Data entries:
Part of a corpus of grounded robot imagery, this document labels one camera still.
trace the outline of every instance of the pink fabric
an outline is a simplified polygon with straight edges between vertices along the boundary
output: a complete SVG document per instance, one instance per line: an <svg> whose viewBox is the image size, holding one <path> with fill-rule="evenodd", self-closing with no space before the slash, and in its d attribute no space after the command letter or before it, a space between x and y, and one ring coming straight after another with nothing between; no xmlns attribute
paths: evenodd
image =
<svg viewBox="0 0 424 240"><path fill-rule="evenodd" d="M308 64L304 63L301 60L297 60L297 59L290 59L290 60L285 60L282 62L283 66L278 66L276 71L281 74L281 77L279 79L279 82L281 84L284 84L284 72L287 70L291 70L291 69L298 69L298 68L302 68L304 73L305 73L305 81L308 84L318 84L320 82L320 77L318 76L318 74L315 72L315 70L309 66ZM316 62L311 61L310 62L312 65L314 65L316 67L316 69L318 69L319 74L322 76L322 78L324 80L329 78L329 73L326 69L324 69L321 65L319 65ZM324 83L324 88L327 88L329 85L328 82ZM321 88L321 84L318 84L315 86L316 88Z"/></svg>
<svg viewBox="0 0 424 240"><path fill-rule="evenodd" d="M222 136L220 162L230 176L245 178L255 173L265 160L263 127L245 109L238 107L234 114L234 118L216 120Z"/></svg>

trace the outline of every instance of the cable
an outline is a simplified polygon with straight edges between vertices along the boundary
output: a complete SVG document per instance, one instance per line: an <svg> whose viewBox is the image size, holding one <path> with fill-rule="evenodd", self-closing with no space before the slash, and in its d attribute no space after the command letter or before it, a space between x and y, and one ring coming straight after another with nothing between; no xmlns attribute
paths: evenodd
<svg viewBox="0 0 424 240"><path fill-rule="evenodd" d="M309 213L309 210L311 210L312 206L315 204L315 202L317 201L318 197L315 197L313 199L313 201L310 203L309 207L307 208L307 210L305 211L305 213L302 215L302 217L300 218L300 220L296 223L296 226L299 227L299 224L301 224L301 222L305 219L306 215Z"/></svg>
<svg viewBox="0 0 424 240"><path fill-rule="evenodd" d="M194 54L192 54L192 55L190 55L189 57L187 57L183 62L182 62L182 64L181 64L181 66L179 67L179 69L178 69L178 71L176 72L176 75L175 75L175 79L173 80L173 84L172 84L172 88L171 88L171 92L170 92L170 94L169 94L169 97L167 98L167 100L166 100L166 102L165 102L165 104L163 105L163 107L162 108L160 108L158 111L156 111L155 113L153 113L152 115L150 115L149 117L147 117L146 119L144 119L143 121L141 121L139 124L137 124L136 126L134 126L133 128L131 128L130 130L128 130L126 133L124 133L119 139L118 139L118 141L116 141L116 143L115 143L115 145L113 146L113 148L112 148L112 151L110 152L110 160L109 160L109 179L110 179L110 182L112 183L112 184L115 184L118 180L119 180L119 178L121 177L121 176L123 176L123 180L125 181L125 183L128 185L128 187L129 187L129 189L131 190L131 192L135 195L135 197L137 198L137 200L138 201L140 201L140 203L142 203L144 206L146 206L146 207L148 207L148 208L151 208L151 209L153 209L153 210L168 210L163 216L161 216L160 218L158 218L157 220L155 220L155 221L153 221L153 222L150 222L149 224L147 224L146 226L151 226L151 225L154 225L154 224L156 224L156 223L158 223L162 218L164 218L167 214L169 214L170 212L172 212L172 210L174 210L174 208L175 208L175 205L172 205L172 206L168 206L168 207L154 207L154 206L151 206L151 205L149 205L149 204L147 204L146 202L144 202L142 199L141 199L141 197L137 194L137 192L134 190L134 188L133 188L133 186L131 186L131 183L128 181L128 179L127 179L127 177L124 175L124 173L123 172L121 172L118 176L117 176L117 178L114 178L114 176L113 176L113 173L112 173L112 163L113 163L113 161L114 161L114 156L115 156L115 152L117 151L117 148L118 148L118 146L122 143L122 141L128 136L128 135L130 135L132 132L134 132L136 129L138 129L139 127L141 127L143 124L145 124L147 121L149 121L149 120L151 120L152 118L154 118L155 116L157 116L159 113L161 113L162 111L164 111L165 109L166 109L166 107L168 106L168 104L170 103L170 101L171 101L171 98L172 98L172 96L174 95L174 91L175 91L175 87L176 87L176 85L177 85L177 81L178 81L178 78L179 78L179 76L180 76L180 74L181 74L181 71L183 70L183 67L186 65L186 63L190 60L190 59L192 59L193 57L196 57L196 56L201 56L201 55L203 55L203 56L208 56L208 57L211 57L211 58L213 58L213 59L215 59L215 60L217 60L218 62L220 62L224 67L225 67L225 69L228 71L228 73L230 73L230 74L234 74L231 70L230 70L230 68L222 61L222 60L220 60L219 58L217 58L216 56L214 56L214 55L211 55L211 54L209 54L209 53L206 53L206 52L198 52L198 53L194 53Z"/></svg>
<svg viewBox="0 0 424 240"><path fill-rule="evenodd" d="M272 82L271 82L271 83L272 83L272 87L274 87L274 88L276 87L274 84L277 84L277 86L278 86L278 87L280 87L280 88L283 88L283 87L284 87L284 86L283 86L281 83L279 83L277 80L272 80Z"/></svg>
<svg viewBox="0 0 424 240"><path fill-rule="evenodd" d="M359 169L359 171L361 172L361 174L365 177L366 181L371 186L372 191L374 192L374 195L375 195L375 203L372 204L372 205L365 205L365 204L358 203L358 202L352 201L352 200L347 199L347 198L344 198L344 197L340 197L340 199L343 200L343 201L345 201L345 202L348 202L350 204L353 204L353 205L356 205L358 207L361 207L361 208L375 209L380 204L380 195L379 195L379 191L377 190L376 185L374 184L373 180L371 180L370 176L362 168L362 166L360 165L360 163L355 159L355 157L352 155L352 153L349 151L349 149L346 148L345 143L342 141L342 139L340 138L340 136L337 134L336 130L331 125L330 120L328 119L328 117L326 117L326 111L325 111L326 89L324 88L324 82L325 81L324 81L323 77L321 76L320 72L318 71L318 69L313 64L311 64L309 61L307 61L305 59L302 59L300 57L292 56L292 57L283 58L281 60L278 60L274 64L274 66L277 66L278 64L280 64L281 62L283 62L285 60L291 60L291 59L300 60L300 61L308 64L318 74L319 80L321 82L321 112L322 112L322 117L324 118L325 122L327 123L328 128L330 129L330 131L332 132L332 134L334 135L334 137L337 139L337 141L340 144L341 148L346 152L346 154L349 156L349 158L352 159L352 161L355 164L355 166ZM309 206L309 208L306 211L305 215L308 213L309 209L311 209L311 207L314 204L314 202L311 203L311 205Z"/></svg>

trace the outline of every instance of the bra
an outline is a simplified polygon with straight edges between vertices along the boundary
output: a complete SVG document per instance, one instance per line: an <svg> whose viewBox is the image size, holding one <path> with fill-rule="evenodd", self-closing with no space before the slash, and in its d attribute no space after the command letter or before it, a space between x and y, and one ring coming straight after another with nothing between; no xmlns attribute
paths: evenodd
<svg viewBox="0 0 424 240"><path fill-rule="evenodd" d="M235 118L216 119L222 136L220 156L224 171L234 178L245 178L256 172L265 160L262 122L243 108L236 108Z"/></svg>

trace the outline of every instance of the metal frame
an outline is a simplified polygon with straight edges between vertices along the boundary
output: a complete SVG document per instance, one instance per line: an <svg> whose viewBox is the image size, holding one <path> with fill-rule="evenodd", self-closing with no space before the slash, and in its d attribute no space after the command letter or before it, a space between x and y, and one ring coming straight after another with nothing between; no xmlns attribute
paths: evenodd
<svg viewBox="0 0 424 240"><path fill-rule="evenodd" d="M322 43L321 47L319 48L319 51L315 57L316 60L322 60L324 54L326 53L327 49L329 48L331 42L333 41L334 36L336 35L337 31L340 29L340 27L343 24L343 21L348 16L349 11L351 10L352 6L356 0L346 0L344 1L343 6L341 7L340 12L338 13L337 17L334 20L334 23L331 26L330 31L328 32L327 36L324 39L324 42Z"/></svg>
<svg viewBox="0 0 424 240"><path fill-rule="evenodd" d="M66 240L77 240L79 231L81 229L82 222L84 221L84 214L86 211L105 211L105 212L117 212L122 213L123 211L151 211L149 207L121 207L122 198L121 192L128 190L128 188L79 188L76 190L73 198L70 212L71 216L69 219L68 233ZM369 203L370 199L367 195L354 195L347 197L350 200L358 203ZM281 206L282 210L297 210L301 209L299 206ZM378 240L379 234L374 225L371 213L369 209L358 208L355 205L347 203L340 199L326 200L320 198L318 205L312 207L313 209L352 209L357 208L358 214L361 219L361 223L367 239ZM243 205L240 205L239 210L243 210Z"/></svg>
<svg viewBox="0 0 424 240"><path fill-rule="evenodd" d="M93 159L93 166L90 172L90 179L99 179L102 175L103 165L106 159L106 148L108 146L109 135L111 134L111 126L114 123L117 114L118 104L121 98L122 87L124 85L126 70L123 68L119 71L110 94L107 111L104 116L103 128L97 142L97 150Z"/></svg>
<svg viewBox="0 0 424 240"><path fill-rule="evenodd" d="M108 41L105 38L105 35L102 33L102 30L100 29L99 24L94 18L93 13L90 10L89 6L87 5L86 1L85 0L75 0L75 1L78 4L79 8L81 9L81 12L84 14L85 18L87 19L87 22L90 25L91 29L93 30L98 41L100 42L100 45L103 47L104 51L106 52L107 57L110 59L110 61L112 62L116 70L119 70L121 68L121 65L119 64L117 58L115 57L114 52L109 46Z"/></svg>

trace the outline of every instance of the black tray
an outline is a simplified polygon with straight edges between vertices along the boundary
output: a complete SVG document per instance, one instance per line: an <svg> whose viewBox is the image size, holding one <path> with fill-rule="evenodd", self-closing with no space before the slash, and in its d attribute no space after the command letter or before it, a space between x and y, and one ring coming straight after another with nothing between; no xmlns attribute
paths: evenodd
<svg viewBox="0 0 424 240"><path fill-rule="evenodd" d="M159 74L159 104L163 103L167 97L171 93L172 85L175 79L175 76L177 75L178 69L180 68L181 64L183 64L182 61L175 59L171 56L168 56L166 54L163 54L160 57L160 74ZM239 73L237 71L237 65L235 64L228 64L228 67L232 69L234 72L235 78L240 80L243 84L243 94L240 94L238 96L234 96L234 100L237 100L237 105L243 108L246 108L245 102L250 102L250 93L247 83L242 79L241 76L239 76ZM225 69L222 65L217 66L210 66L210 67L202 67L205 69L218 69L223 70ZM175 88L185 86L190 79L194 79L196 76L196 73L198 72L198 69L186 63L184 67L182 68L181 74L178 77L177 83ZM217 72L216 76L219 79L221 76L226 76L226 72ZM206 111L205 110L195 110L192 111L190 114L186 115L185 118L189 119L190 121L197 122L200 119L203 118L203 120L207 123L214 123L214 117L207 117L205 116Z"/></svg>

### WORK INSTRUCTIONS:
Copy from the entries only those lines that hold the word "every".

### EXERCISE RESULT:
trace the outline of every instance of the pink fabric
trace the outline of every instance of the cable
trace the outline of every instance of the bra
trace the outline of every instance of the metal frame
trace the outline of every instance of the black tray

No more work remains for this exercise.